Nebot-Gil Ignacio
Institute of Molecular Science, University of Valencia , c/Catedrático José Beltrán 2 E-46980-Paterna (Valencia), Spain.
J Chem Theory Comput. 2015 Feb 10;11(2):472-83. doi: 10.1021/ct500689u.
On the basis of a dressed matrices formalism, a new algorithm has been devised for obtaining the lowest eigenvalue and the corresponding eigenvector of large real symmetric matrices. Given an N × N matrix, the proposed algorithm consists in the diagonalization of (N - 1)2 × 2 dressed matrices. Both sequential and parallel versions of the proposed algorithm have been implemented. Tests have been performed on a Hilbert matrix, and the results show that this algorithm is up 340 times faster than the corresponding LAPACK routine for N = 10(4) and about 10% faster than the Davidson method. The parallel MPI version has been tested using up to 512 nodes. The speed-up for a N = 10(6) matrix is fairly lineal until 64 cores. The time necessary to obtain the lowest eigenvalue and eigenvector is nearly 5.5 min with 512 cores. For an N = 10(7) matrix, the speed-up is nearly linear to 256 cores and the calculation time is 5.2 h with 512 nodes. Finally, in order to test the new algorithm on MRCI matrices, we have calculated the ground state and the π → π* excited state of the butadiene molecule, starting from both SCF and CASSCF wave functions. In all the cases considered, correlation energies and wave functions are the same as obtained with the Davidson algorithm.

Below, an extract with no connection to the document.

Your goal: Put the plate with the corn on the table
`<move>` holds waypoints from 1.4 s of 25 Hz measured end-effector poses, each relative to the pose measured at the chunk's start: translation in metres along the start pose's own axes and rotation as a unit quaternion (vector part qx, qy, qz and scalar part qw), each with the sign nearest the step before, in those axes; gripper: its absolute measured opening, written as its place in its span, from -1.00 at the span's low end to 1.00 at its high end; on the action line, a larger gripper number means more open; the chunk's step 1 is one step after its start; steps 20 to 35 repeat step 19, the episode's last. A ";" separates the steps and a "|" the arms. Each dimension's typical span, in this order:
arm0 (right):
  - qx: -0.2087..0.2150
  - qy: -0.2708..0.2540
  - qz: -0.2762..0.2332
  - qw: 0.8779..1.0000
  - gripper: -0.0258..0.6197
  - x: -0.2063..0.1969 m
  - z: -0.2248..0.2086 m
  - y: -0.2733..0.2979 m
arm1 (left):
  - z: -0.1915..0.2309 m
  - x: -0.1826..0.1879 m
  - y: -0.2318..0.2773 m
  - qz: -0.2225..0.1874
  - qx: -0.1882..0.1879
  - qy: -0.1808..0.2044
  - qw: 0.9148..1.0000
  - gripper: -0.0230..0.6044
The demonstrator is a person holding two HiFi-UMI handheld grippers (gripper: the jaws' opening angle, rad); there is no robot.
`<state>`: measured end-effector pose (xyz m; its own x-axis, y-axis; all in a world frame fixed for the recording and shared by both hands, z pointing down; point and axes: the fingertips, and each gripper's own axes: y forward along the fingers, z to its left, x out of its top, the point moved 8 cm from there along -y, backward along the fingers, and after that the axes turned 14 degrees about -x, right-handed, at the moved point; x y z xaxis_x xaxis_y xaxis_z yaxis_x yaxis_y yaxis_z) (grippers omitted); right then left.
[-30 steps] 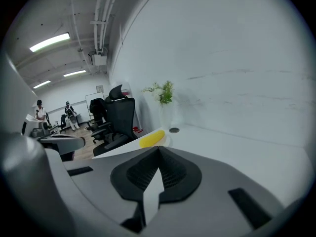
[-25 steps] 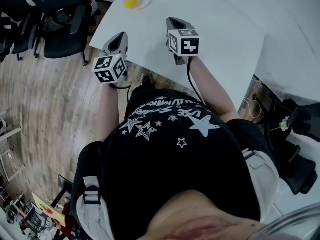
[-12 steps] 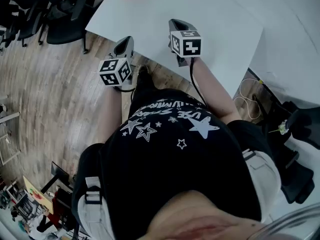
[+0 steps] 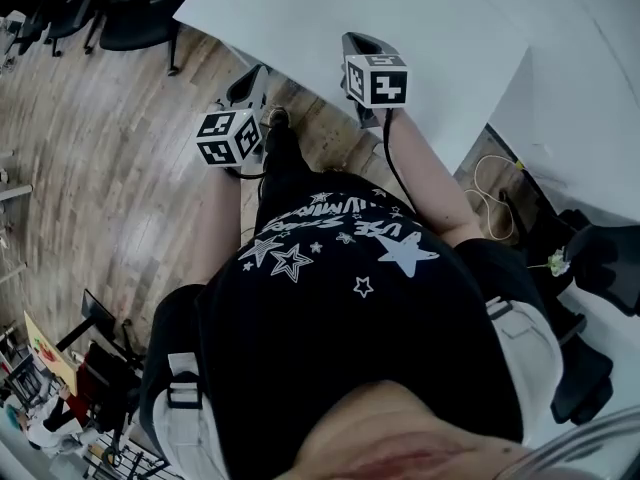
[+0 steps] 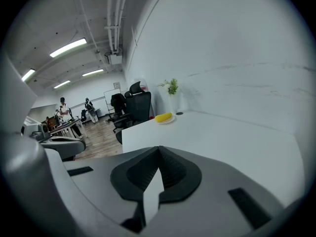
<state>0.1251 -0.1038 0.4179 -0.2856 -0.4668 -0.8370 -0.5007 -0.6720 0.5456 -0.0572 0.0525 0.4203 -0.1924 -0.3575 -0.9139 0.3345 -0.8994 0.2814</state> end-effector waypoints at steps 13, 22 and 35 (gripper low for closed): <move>0.033 0.003 0.003 0.999 -0.90 -0.023 0.005 -0.033 | -0.042 -0.018 -0.037 0.002 0.032 -0.006 0.999 -0.91; 0.030 0.010 0.003 1.000 -0.90 -0.031 0.000 -0.036 | -0.049 -0.022 -0.028 0.004 0.020 -0.003 1.000 -0.91; 0.030 0.010 0.003 1.000 -0.90 -0.031 0.000 -0.036 | -0.049 -0.022 -0.028 0.004 0.020 -0.003 1.000 -0.91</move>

基于修饰矩阵形式体系,设计了一种新算法来获取大型实对称矩阵的最低特征值及相应的特征向量。对于一个(N×N)矩阵,该算法通过对((N - 1))个(2×2)修饰矩阵进行对角化来实现。已实现了该算法的顺序版本和并行版本。在希尔伯特矩阵上进行了测试,结果表明,对于(N = 10^4),该算法比相应的LAPACK例程快340倍,比戴维森方法快约10%。并行MPI版本已在多达512个节点上进行了测试。对于(N = 10^6)的矩阵,直到64个核心时加速比相当线性。使用512个核心获得最低特征值和特征向量所需的时间约为5.5分钟。对于(N = 10^7)的矩阵,加速比在256个核心之前几乎是线性的,使用512个节点时计算时间为5.2小时。最后,为了在MRCI矩阵上测试新算法,我们从SCF和CASSCF波函数出发,计算了丁二烯分子的基态和(π→π*)激发态。在所有考虑的情况下,相关能和波函数与使用戴维森算法得到的结果相同。